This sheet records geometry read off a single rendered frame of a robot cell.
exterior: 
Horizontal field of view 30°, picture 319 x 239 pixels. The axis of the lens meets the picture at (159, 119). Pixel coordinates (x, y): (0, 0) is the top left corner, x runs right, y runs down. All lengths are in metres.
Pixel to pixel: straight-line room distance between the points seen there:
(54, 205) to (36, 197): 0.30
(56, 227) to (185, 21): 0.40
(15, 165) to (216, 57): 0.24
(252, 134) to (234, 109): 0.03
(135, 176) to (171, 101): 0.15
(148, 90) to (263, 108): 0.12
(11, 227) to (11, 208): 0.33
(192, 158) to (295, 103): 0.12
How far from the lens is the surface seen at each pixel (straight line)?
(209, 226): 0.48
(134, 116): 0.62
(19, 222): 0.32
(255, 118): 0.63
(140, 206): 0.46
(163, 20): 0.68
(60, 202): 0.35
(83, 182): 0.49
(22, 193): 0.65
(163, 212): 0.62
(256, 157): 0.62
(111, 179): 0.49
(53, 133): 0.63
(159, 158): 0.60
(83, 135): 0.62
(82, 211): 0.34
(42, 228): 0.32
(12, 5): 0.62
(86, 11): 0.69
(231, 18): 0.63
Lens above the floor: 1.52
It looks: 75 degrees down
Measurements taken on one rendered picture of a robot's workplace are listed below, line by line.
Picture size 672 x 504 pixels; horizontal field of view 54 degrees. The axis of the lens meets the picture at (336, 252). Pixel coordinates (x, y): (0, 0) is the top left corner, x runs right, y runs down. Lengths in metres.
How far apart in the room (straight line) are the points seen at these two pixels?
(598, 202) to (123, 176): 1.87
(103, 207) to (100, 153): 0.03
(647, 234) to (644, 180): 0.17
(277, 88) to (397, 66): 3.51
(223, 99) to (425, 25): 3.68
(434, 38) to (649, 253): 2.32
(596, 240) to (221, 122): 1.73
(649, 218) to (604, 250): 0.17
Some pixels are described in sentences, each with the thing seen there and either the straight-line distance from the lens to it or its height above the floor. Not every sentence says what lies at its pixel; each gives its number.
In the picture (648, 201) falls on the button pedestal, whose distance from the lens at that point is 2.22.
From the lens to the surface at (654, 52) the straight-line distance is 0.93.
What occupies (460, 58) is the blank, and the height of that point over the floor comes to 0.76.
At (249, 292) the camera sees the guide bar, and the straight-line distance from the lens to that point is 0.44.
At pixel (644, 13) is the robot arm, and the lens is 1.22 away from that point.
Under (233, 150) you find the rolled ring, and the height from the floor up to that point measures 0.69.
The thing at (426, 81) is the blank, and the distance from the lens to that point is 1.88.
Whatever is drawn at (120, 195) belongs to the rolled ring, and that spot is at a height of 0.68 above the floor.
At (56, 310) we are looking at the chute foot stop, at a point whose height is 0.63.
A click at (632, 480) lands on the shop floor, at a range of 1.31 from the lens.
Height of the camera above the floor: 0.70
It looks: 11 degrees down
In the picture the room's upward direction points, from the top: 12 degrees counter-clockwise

*-*-*

Using the data above, return every line that contains the string "axis".

| EXERCISE ANSWER |
Horizontal field of view 30°, picture 319 x 239 pixels. The axis of the lens meets the picture at (159, 119). Pixel coordinates (x, y): (0, 0) is the top left corner, x runs right, y runs down. All lengths are in metres.
Picture size 672 x 504 pixels; horizontal field of view 54 degrees. The axis of the lens meets the picture at (336, 252). Pixel coordinates (x, y): (0, 0) is the top left corner, x runs right, y runs down. Lengths in metres.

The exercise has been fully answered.